**Items from a dataset**.
* * * * *

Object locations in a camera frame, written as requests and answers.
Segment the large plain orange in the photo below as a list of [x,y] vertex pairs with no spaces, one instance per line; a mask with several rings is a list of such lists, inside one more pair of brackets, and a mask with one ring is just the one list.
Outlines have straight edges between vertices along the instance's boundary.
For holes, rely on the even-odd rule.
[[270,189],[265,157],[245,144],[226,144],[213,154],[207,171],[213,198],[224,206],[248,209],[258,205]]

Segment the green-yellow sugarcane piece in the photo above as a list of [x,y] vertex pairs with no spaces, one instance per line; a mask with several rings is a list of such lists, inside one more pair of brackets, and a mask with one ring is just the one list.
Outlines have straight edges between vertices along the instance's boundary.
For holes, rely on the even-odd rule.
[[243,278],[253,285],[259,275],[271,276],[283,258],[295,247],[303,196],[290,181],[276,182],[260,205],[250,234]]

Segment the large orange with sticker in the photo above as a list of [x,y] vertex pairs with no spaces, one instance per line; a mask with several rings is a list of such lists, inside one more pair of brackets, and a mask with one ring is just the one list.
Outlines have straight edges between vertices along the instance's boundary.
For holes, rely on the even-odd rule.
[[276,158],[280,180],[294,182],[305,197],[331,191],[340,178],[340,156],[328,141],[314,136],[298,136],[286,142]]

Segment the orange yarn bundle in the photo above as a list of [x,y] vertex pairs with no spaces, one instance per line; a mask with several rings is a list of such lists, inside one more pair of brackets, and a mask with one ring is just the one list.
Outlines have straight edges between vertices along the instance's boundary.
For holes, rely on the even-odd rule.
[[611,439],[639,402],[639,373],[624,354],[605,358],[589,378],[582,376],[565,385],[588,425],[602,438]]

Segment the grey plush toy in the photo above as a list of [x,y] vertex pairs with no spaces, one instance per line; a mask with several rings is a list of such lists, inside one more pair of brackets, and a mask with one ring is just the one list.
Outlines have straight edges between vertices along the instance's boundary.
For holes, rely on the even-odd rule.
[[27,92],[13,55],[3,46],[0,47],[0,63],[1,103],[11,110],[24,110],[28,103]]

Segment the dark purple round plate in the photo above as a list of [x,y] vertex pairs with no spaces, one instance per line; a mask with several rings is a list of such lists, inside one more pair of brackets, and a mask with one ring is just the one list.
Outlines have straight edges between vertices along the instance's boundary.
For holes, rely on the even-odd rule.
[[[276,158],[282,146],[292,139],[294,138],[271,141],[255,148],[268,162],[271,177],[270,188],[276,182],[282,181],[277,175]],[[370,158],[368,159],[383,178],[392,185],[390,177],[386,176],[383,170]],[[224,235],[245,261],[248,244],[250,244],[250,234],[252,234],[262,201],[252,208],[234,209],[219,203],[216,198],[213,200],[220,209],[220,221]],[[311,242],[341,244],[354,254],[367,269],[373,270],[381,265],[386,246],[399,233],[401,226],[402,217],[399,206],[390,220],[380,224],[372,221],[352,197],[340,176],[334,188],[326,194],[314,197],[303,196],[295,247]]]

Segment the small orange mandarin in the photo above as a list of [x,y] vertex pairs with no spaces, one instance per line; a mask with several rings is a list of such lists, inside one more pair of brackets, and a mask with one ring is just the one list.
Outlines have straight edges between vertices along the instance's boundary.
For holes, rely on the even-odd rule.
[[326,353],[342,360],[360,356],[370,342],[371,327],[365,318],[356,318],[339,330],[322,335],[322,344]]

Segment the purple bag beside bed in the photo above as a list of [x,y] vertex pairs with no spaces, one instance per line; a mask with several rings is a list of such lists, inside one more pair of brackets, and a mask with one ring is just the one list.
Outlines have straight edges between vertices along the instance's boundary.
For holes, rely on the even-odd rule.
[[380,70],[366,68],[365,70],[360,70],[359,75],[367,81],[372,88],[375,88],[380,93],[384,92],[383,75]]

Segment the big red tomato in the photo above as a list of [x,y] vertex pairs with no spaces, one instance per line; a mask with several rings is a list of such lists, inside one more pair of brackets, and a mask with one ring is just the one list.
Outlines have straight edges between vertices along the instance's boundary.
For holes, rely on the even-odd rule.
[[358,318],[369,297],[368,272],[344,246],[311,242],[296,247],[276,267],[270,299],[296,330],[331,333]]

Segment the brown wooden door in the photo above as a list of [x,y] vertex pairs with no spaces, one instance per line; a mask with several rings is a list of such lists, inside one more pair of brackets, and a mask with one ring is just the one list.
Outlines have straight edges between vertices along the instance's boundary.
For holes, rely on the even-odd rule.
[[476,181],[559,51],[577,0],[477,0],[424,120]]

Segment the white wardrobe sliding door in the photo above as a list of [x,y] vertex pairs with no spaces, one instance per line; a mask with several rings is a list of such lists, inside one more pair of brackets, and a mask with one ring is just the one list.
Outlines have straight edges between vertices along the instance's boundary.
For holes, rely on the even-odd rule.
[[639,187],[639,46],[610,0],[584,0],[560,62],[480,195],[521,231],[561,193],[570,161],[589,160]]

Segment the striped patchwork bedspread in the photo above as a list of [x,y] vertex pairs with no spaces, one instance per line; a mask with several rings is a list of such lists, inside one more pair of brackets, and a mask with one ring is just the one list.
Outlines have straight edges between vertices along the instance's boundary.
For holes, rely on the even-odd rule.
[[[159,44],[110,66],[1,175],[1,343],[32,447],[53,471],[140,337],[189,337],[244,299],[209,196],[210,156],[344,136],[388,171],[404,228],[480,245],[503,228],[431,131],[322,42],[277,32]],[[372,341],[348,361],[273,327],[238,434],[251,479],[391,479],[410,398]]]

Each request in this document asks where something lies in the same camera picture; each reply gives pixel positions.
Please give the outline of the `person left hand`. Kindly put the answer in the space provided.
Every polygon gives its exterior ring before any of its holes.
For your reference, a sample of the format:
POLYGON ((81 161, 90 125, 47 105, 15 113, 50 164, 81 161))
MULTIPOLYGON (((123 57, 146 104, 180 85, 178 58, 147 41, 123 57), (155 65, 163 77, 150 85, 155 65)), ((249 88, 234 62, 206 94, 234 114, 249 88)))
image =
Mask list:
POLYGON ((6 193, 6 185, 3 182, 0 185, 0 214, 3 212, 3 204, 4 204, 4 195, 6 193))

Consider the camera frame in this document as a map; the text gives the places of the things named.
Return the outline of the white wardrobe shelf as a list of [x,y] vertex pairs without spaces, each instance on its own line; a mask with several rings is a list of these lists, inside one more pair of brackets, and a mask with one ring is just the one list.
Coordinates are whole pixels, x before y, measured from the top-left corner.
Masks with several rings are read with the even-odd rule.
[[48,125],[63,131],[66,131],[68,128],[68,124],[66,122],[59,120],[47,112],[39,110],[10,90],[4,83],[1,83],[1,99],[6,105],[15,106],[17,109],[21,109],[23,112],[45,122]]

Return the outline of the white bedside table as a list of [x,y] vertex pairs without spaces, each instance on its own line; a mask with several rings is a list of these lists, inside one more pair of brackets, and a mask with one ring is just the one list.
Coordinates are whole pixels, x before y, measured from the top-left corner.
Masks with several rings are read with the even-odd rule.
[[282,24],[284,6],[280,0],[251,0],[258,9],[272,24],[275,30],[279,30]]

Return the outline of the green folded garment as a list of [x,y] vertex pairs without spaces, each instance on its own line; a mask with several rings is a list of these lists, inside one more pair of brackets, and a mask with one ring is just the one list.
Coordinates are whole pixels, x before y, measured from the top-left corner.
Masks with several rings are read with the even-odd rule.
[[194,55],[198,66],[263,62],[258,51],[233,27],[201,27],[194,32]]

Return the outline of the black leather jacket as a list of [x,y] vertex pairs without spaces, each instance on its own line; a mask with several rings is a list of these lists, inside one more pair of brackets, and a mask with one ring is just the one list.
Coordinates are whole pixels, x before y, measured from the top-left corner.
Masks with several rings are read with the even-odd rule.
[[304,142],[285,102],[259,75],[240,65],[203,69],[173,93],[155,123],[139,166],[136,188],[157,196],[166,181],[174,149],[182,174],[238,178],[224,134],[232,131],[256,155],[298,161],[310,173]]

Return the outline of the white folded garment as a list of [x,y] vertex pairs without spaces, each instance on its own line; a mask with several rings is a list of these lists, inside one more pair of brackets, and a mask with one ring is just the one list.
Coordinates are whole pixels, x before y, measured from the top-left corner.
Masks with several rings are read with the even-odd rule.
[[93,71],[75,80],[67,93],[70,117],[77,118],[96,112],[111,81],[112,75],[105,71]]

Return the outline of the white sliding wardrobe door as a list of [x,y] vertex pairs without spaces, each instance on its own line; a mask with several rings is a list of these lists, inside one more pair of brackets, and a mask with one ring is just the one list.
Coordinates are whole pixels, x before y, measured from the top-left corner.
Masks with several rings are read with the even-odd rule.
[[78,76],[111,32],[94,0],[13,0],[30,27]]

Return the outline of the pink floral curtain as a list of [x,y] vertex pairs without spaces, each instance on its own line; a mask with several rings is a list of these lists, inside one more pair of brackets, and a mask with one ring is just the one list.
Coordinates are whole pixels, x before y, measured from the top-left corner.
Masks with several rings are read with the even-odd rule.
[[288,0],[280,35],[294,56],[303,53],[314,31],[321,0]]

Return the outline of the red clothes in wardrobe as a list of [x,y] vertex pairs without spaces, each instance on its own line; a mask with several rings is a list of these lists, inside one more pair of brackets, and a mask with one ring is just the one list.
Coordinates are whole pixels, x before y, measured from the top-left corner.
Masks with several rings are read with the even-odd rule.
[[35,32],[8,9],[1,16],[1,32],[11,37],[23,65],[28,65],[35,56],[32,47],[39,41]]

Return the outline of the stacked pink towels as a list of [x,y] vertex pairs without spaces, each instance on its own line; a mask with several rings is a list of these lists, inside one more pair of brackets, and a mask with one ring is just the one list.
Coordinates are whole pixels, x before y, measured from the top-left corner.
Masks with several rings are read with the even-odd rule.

* * * * *

**What is being asked**. Starting at the first line of the data above, please restate word for word every line up to and including the one that holds "Segment the large plain", and add nothing else.

**Response to this exercise**.
Object locations in a camera frame, written as requests and answers.
Segment the large plain orange in the photo below as a list of [x,y] vertex pairs with no spaces, one instance per line; a mask with several rings is a list of such lists, inside one more pair of brackets, and a mask with one ring is just the one list.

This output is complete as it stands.